Identification of common pathway and hub genes in the degeneration of both annulus fibrosus and nucleus pulposus in intervertebral disc.

Abstract

Purpose: This study aimed to identify the common pathways and hub genes related to oxidative stress (OS) and autophagy of both annulus fibrosus (AF) and nucleus pulposus (NP) in intervertebral disc degeneration (IDD) based on the data obtained from the Gene Expression Omnibus (GEO) database.

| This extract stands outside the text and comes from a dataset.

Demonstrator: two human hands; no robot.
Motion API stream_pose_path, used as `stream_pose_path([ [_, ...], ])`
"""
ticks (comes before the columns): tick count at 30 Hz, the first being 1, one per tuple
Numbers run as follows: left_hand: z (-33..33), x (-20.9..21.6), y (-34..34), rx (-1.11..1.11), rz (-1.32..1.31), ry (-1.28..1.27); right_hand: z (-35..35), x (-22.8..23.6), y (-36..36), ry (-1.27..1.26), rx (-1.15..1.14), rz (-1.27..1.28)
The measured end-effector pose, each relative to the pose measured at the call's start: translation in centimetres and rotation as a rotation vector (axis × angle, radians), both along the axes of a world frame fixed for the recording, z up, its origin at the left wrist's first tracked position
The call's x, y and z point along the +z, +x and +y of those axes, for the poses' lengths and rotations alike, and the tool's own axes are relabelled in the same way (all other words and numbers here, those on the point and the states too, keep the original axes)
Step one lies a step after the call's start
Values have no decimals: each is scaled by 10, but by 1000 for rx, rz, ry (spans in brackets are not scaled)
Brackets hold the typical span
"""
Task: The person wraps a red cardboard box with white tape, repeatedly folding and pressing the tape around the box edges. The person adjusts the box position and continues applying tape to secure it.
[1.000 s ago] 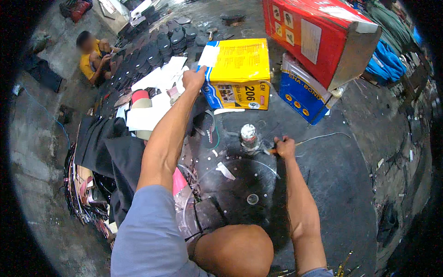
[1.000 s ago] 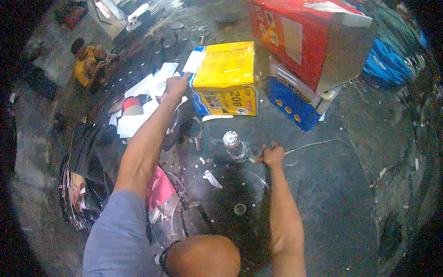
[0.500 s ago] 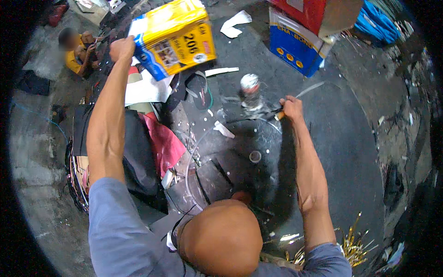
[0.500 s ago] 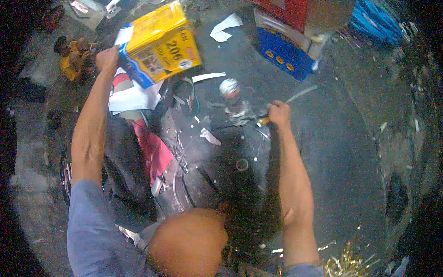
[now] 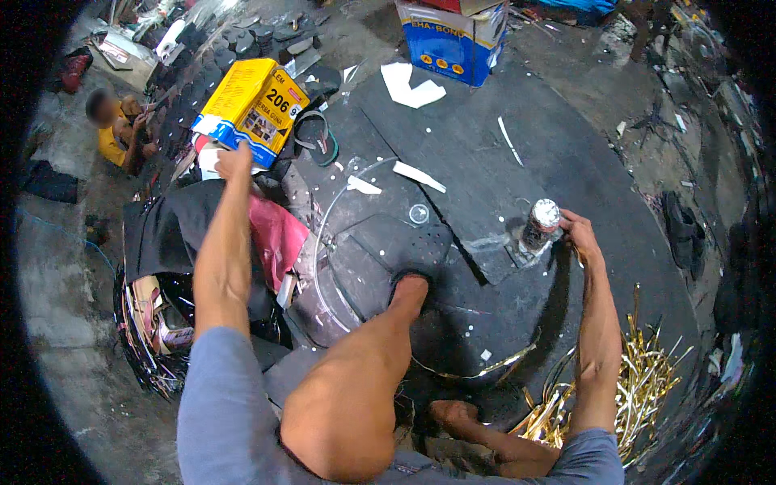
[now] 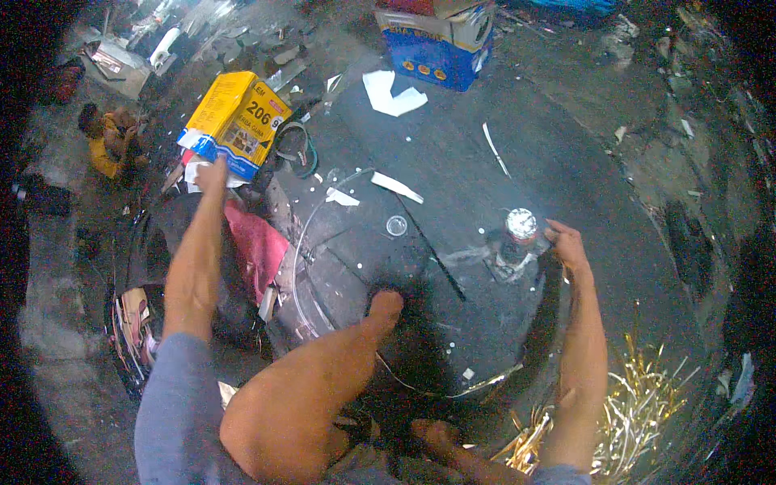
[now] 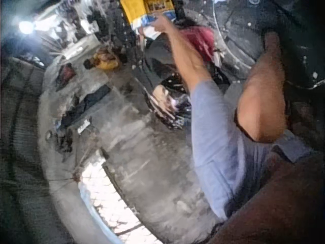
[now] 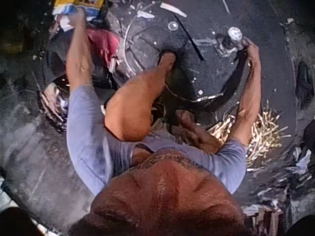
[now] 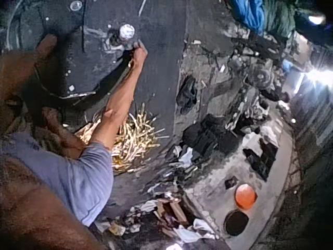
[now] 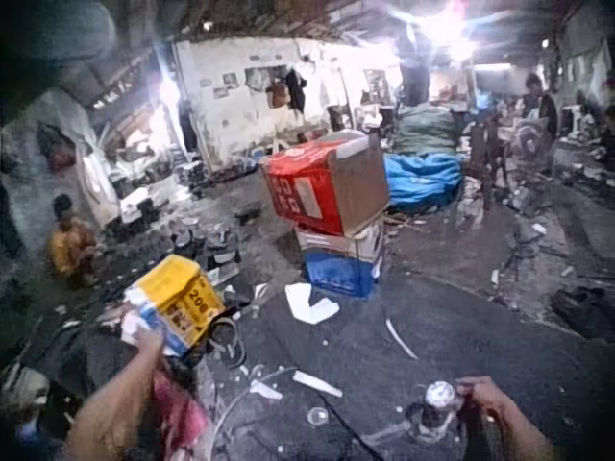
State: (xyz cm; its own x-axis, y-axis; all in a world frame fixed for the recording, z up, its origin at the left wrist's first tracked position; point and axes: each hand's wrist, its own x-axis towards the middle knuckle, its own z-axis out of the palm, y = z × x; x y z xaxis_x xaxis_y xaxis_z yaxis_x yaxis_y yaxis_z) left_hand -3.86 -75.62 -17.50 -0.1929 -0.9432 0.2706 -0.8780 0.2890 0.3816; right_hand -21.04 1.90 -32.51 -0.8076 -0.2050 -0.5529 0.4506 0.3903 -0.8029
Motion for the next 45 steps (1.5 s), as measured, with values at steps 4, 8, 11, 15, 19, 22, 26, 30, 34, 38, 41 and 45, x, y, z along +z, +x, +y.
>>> stream_pose_path([
  [4, 173, -24, 33, -609, 345, 115, 60, 16, 18, 83, -33, 94],
  [8, 316, -36, 88, -968, 220, 264, 61, 71, 50, 76, 40, 104],
  [11, 350, -81, 83, -1309, 220, 87, 69, 86, 71, 181, 188, 150],
  [15, 399, -86, 39, -1575, -236, 284, 117, 56, 91, 237, 149, 163],
  [19, 388, -158, 20, -1764, -251, 0, 111, 69, 129, 180, -52, -68],
  [22, 346, -155, -9, -1945, -427, -217, 138, 49, 138, 202, 37, -62],
  [26, 276, -104, -53, -922, 318, -103, 134, 81, 137, 302, 119, -129],
  [30, 328, -82, -10, -851, -145, 578, 135, 92, 126, 347, 184, -104],
  [34, 390, -157, 7, -423, 313, 1494, 148, 78, 125, 221, 183, -134],
  [38, 444, -171, -4, -394, 337, 1401, 208, 13, 132, 24, -29, -36],
  [41, 441, -162, 21, -291, 528, 1443, 157, 40, 117, 194, 46, 12],
  [45, 430, -139, 49, -336, 671, 1407, 128, 59, 108, 148, 59, 121],
])
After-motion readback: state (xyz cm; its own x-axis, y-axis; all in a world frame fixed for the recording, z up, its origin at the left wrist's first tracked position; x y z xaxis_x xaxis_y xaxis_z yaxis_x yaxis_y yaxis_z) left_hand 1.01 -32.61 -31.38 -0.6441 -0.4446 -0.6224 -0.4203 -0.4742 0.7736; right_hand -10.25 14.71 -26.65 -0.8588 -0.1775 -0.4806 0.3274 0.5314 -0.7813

Methods: The Gene expression data for human intervertebral discs was obtained from the GEO database, including the AF and NP of both non-degenerated disc and degenerated disc. The differentially expressed genes (DEGs) were identified using the limma package in R language. DEGs related to OS and autophagy were obtained using Gene Ontology (GO) database. Analyses of the GO, signaling pathways, protein-protein interaction (PPI) networks, and hub genes were performed using AnnotationDbi package, DAVID, GSEA, STRING database, and Cytoscape software, respectively. Finally, the online tool of NetworkAnalyst and the Drug Signatures database (DSigDB) were used to screen for transcriptional factors and potential drugs of the hub genes.

Results: There were 908 genes associated with OS and autophagy found. A total of 52 DEGs were identified, included five upregulated and 47 downregulated genes. These DEGs were mainly involved in mTOR signaling pathway and the NOD-like receptor signaling pathway. The top 10 hub genes were CAT, GAPDH, PRDX1, PRDX4, TLR4, GPX7, GPX8, MSRA, RPTOR, GABARAPL1. Besides, FOXC1, PPARG, RUNX2, JUN, and YY1 were identified as the key regulatory factors of hub genes. L-cysteine, oleanolic acid, and berberine were potential therapeutic agents for the treatment of IDD.

Conclusions: Common hub genes, signaling pathways, transcription factors, and potential drugs associated with OS and autophagy were identified, which provides significant basis for further mechanism research and drug screening of IDD.